## AIM OF THE TASK
Beginning with the line that contains "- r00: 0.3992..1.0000", extract each line through the end of the listing below, with no additions or omissions.

★ ★ ★ ★ ★ ★ ★

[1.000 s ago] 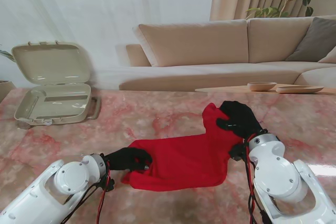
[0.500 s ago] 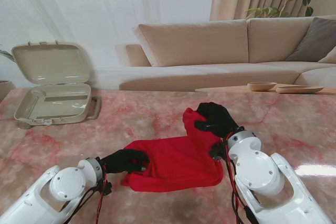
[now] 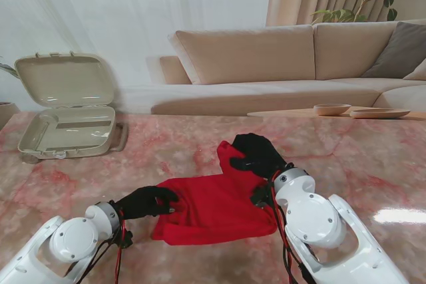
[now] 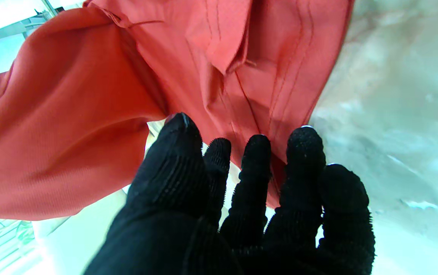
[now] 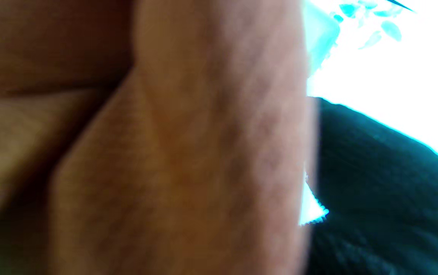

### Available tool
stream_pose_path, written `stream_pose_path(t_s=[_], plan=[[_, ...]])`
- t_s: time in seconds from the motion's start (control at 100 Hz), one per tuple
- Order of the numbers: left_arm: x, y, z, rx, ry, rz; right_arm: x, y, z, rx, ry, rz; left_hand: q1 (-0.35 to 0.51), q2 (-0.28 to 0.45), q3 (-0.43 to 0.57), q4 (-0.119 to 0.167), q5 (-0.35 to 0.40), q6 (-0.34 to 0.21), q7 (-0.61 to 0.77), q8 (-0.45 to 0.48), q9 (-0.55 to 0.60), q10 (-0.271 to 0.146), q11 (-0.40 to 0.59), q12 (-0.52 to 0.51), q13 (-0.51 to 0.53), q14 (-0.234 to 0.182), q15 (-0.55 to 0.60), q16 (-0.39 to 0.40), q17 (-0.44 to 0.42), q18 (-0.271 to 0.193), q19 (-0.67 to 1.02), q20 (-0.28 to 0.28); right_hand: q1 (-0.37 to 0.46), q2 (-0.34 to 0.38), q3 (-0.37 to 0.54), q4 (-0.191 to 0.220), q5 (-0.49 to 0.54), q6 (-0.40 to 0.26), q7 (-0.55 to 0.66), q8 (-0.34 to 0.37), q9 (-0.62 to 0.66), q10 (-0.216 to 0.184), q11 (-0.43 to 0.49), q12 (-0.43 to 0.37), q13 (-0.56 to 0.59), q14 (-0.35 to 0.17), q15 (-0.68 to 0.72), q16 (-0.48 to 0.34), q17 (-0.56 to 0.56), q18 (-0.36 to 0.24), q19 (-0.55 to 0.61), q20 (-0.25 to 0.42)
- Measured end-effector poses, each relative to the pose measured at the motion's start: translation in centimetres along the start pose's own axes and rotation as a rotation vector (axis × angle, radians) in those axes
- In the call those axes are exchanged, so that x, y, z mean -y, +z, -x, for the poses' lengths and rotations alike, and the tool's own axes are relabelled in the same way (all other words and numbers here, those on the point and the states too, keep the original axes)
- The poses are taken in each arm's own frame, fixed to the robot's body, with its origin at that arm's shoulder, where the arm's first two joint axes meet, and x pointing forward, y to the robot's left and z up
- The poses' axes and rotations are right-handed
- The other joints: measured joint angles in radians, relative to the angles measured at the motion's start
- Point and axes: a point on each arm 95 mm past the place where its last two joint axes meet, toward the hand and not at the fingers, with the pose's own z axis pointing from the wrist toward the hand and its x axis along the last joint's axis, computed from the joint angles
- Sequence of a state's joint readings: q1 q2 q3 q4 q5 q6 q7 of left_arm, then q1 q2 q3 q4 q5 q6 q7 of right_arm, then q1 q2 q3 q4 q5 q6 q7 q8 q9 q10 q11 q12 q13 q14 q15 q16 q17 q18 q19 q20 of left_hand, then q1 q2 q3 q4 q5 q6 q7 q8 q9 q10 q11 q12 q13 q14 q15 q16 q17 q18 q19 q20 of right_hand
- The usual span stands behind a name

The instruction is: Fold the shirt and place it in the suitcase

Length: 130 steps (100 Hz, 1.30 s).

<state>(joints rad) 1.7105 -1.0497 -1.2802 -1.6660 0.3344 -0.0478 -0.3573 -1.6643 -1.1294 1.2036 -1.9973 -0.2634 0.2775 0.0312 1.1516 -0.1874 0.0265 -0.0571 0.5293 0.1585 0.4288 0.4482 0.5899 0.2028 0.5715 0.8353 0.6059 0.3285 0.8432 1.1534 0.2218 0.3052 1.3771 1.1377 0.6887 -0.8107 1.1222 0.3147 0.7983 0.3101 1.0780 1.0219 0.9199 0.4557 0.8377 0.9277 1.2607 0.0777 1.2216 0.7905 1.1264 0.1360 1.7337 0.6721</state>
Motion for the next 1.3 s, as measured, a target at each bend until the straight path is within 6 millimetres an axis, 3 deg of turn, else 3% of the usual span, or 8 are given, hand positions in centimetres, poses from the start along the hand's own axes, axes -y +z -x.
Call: stream_pose_path(t_s=[0.58,1.2,1.3], plan=[[1.7,-1.8,0.6,0.054,0.026,-0.098,4.6,2.0,0.6,0.015,-0.023,-0.16,0.0,0.0,0.0,0.0,0.0,0.0,-0.015,0.0,0.0,0.0,0.0,-0.025,0.0,0.0,0.0,-0.006,0.0,0.0,0.0,0.0,0.001,-0.007,0.0,0.0,0.005,0.0,-0.001,-0.02,0.0,0.004,-0.013,0.0,0.0,0.016,-0.012,0.0,0.0,0.016,0.0,0.0],[2.2,-2.7,1.0,0.088,0.025,-0.131,8.3,5.3,1.0,0.048,0.009,-0.19,0.0,0.0,0.0,0.0,0.0,0.0,-0.016,0.0,0.0,0.0,0.0,-0.052,0.0,0.001,-0.001,-0.006,0.0,0.0,0.0,0.0,0.012,-0.007,-0.014,-0.001,0.005,0.0,-0.011,-0.055,-0.001,0.011,-0.013,0.0,0.0,0.037,-0.036,0.0,0.0,0.04,0.0,0.0],[2.6,-3.1,1.2,0.101,0.03,-0.155,8.9,5.5,1.1,0.052,0.017,-0.195,0.0,0.0,0.0,0.0,0.0,0.0,-0.024,0.0,0.0,0.0,0.0,-0.053,0.0,0.001,-0.001,-0.006,0.0,0.0,0.0,0.0,0.014,0.003,-0.021,-0.034,0.005,0.0,-0.015,-0.079,-0.002,0.015,-0.013,0.0,0.0,0.048,-0.049,0.0,0.0,0.053,0.0,0.0]])
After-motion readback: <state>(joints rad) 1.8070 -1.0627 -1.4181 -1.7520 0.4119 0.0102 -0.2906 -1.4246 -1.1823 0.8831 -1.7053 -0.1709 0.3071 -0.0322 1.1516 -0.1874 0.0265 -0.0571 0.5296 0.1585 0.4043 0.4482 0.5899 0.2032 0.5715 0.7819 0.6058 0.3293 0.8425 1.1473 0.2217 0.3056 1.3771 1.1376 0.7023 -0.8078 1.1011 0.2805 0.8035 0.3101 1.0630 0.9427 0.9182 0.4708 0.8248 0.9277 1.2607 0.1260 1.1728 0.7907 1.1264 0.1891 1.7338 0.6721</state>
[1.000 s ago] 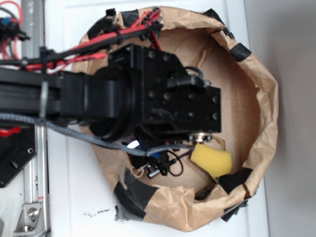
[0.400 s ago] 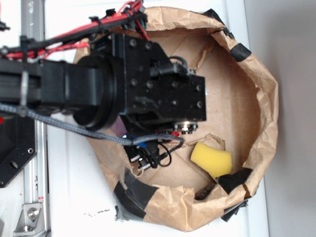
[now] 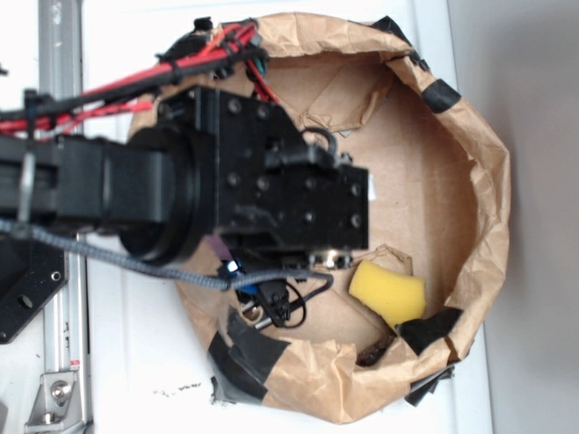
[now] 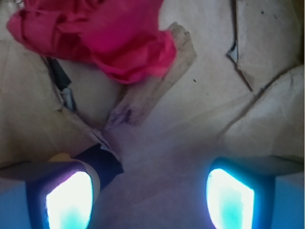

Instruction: Grab the yellow duck.

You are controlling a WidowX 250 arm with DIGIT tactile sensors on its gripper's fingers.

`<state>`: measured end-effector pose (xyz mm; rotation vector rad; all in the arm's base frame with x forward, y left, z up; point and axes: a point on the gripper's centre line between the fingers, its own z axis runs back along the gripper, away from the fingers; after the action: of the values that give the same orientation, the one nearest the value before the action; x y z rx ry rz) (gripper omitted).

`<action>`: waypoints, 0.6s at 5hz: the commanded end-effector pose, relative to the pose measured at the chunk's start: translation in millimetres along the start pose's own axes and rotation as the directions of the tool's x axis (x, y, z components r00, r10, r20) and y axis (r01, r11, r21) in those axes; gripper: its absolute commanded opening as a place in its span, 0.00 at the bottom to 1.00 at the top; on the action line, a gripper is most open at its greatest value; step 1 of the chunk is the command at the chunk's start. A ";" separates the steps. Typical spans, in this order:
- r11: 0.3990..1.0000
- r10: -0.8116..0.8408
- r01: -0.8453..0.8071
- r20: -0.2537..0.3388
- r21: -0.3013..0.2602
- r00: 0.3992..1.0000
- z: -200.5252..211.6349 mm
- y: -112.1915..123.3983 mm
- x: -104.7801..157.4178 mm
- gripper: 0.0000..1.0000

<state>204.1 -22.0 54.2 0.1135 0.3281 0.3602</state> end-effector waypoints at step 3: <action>0.979 -0.206 0.206 -0.025 -0.006 0.978 -30.0 -42.1 -46.3 1.00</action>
<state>185.0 -74.7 30.8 0.0578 0.3472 0.2246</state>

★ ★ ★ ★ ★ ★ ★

## RESPONSE BOX
- r00: 0.3992..1.0000
- z: -200.5252..211.6349 mm
- y: -112.1915..123.3983 mm
- x: -104.7801..157.4178 mm
- gripper: 0.0000..1.0000

<state>204.1 -22.0 54.2 0.1135 0.3281 0.3602</state> end-effector waypoints at step 3: <action>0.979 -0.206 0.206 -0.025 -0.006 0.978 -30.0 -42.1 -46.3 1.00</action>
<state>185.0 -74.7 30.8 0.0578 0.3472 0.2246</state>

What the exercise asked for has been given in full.